Hospital chaplains feel that the pressures of limited funding and resources, lack of understanding and appreciation by hospitals and communities make their work difficult and stressful.
VOICES OF CORRECTIONAL CHAPLAINS
The primary theme of chaplains in jails and prisons is the devaluation of spiritual and religious care in the system, demonstrated by the ratio of chaplains to inmates and staff. There are constant difficulties recruiting, training and caring for effective volunteers in institutions, which is a discouragement to community help. There is a lack of uniformity of standards and policies for the provision of spiritual and religious care in institutions across the province: for example regarding the use of sacred space, possession and understanding the use of native medicines, wearing and using spiritual and religious symbols and artifacts, and in the safety and custodial care of prisoners. There is a communication problem with decision-makers both in government and in institutions in understanding the place and role of spiritual and religious care in the lives of inmates.

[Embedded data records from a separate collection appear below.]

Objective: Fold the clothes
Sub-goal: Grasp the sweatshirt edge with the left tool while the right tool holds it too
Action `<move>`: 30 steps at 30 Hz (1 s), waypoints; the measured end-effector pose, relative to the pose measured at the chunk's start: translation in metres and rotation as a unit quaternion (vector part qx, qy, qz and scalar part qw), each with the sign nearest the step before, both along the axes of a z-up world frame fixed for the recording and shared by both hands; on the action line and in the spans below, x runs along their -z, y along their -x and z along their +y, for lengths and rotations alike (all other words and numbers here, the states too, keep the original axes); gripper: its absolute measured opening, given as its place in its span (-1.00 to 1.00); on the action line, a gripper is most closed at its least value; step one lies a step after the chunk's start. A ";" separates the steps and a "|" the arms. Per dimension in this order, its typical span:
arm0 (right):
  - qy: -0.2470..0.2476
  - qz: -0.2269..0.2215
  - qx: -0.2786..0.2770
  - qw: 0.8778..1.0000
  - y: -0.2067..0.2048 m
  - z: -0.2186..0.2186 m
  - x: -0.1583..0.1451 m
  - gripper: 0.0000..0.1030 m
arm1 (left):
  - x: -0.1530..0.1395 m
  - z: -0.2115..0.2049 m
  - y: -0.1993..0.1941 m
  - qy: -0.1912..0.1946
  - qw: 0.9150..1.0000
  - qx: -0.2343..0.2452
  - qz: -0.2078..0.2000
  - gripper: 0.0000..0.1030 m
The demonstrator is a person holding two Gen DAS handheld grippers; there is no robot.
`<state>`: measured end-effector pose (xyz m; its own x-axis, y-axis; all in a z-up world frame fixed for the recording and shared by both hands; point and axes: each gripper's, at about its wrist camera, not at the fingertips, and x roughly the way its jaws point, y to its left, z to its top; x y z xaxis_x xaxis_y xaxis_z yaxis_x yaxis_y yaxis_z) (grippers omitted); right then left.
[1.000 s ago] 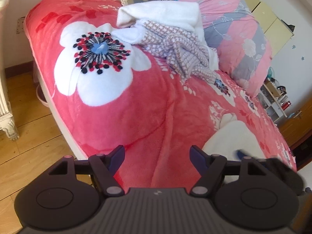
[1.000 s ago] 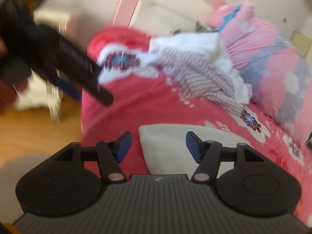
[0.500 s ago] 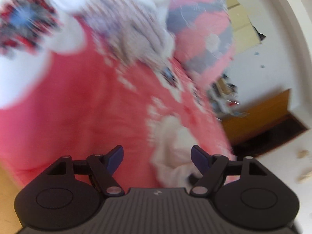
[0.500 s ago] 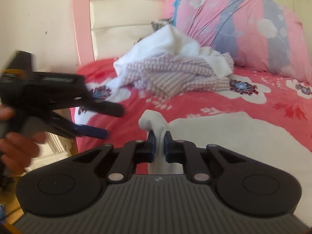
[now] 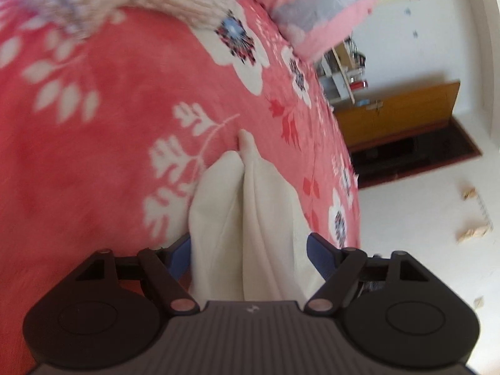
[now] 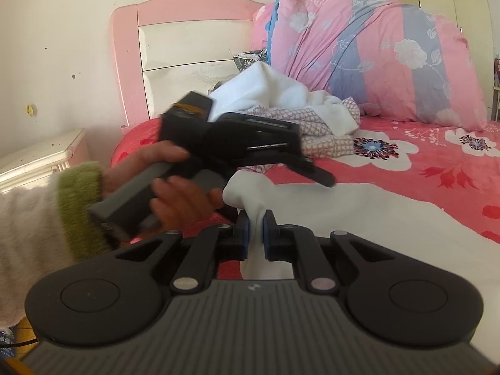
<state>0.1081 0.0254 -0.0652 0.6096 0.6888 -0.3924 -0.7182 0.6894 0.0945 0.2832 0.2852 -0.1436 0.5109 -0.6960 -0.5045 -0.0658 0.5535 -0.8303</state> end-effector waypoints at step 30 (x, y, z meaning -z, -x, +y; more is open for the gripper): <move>-0.059 0.005 0.022 0.998 0.009 -0.026 -0.006 -0.86 | -0.052 -0.041 -0.043 -0.087 0.996 -0.015 -0.006 -0.72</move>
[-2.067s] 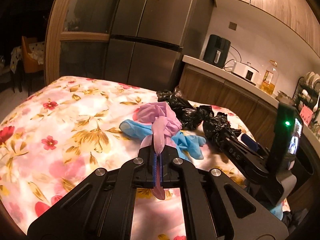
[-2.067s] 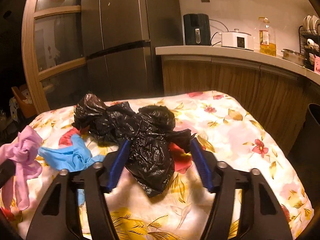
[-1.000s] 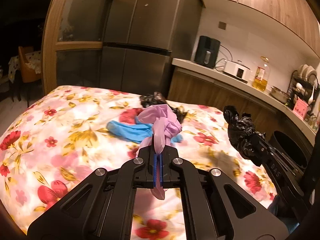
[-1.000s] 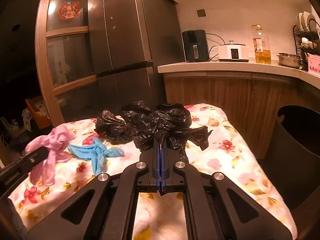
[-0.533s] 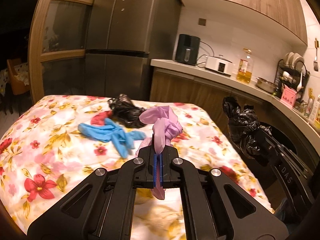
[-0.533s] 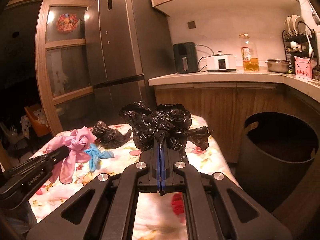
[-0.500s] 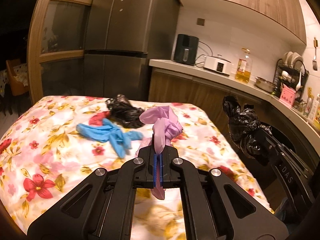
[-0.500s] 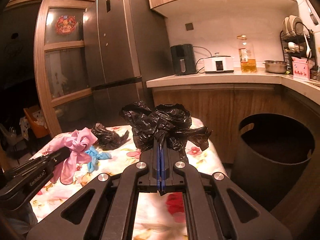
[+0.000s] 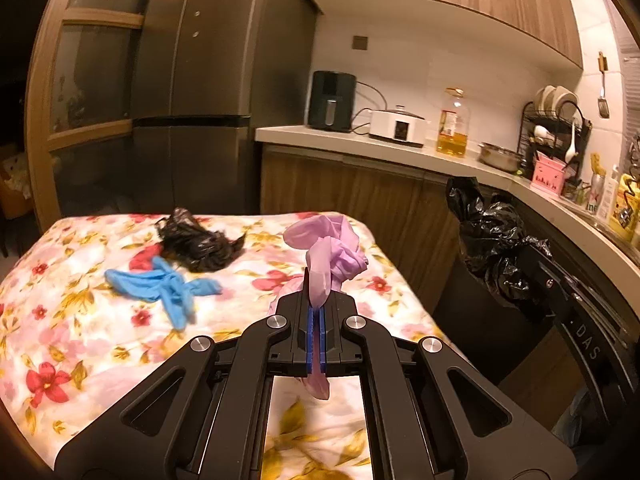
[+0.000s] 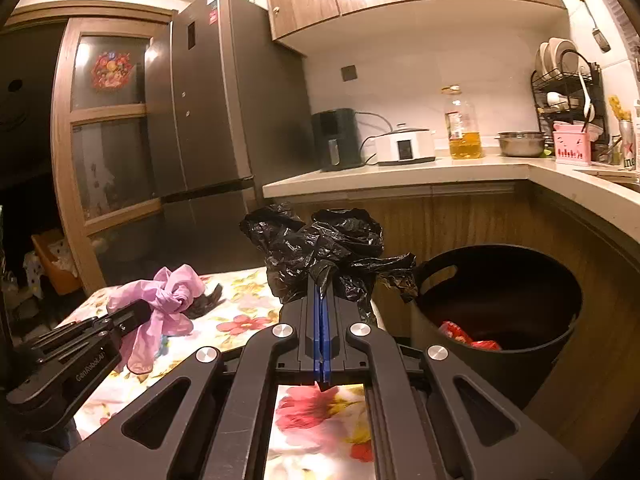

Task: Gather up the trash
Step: 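Carry the purple glove and black bags in both tools over the black bin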

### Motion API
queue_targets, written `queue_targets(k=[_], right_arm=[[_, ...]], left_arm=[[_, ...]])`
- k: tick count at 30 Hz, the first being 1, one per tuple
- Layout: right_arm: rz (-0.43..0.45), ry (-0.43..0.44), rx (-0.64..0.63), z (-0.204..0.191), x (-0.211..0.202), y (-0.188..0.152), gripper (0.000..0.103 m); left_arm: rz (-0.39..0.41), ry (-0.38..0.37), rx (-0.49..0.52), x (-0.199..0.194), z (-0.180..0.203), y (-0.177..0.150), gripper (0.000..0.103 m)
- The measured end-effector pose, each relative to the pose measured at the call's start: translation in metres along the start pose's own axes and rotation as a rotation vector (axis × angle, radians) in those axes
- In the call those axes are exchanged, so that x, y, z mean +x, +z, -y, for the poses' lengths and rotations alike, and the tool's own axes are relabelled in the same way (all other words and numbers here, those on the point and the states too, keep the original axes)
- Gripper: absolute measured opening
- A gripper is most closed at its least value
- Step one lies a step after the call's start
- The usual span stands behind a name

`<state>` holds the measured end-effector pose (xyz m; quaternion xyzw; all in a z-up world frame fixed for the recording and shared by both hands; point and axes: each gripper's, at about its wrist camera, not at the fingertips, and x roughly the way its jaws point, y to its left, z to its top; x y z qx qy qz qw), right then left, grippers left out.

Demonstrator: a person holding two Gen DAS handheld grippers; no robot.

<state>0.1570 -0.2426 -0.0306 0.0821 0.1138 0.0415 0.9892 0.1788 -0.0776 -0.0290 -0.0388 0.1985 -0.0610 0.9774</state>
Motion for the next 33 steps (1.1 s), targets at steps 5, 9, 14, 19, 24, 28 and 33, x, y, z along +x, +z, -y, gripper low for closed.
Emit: queue_targets(k=[5, 9, 14, 19, 24, 28, 33], right_arm=[[0.018, -0.032, 0.017, 0.018, -0.004, 0.006, 0.002], [0.031, -0.061, 0.028, 0.032, -0.007, 0.011, 0.002], [0.050, -0.109, 0.047, 0.055, -0.012, 0.017, 0.002], [0.064, -0.155, 0.059, 0.076, -0.014, 0.023, 0.002], [0.073, -0.192, 0.084, 0.096, -0.012, 0.030, 0.002], [0.081, -0.211, 0.096, 0.107, -0.011, 0.034, 0.002], [0.082, -0.223, 0.101, 0.117, -0.006, 0.035, 0.002]], left_arm=[[0.006, -0.028, 0.031, 0.007, 0.021, 0.005, 0.000], [0.011, -0.056, 0.053, 0.012, 0.039, 0.008, 0.000], [0.020, -0.100, 0.079, 0.020, 0.066, 0.013, 0.000], [0.031, -0.151, 0.106, 0.028, 0.096, 0.018, 0.000], [0.037, -0.198, 0.128, 0.038, 0.125, 0.024, 0.000], [0.037, -0.229, 0.142, 0.048, 0.143, 0.026, 0.000], [0.037, -0.257, 0.151, 0.058, 0.162, 0.029, 0.000]])
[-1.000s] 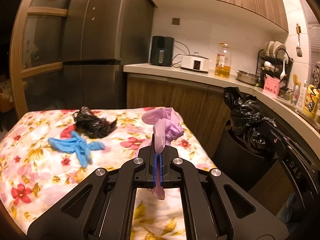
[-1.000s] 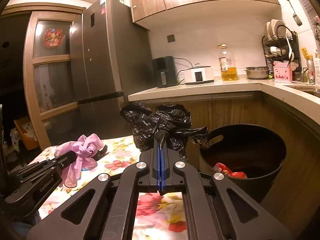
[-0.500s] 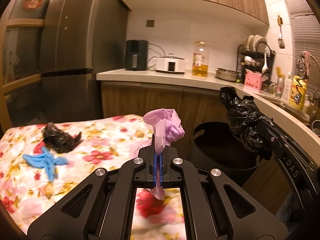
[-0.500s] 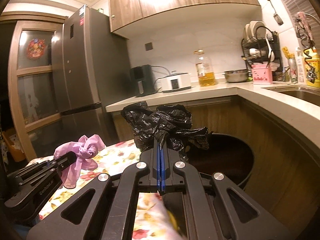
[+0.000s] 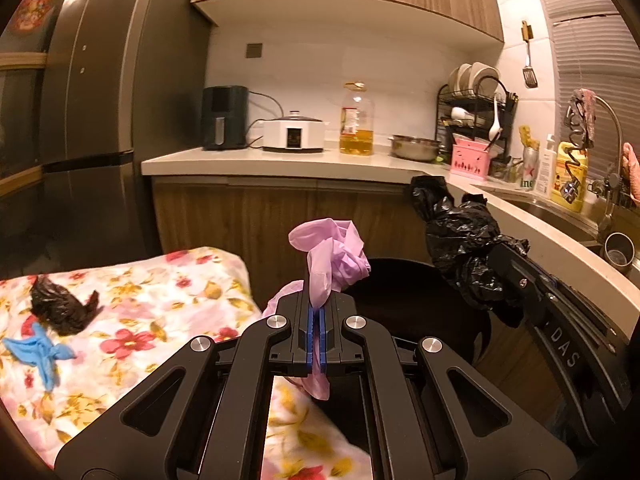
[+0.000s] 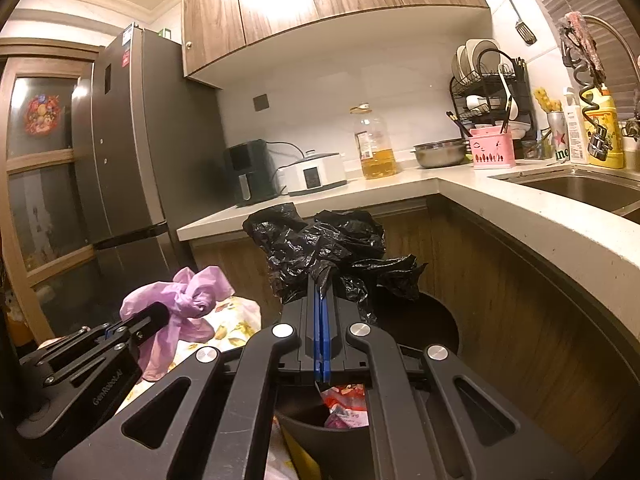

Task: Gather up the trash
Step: 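Carry the purple glove and black bags in both tools over the black bin, then open both tools to drop the purple glove and black bags into the bin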

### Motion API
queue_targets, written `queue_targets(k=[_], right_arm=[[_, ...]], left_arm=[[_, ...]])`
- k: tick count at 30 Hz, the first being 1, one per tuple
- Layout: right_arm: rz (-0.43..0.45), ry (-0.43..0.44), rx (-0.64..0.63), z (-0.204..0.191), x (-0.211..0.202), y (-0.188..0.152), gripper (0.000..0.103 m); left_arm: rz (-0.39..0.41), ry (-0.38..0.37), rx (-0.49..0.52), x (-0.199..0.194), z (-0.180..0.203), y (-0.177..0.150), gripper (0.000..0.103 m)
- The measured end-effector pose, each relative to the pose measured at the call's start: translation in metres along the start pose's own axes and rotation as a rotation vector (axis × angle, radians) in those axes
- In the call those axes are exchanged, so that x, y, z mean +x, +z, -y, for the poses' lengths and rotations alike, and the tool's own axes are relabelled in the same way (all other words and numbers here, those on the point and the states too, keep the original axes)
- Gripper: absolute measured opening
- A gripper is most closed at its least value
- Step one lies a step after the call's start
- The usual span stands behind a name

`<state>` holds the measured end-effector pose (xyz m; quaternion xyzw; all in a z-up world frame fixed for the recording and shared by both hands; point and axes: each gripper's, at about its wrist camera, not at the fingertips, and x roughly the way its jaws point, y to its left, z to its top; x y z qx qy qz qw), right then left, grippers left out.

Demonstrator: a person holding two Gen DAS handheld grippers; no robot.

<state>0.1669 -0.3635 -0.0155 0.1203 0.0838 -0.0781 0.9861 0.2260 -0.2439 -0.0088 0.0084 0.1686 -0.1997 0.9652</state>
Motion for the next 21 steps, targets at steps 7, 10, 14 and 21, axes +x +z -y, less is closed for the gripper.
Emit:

Generally, chaplains feel overwhelmed and stressed at the work required of them and the lack of resources and understanding given both within the institutions and in the community.
SOME RECOMMENDATIONS
1. To create a network of communication and support through the Ontario Multifaith Council for chaplains so that following successful screening and induction, as well as periodic assessments, chaplains will be connected, supported and listened to in ways that are emotional, spiritual and program related.2. To develop and provide spiritual and religious care information packages to assist local faith groups, clergy ministerials and local politicians and communities in understanding and assisting the work of chaplains.3. To develop an educational program to address clergy and members of faith groups represented by the membership of the Ontario Multifaith Council so that the community may better understand the role and function of the spiritual and religious care provision undertaken by chaplains.4. To review and strengthen the liaison connection that Regional Multifaith Committees have with chaplains in their areas so that chaplains can feel better connected, informed and have someone to communicate needs and problems.5. To insure RMC presence and participation in the selection of chaplains, in induction services and in assessment of programs of spiritual and religious care, and to follow up on findings in a timely and helpful manner.6. To address the systemic gap within government in the support, communication and work of chaplains.7. To identify and support new program initiatives within faith groups that are consistent with chaplain’s work.8. To help coordinate programs and services of chaplains that are in the community and those inside facilities to better use resources and create more effective communication.9. To study the role of the chaplain as EDUCATOR and provide support and materials to assist in this function.10. To address the Canadian Council of Health Care Accreditation in the appropriate inclusion of spiritual and religious care provision in the accreditation process of facilities receiving accreditation under their agency.11. To review, follow up and take action on this report.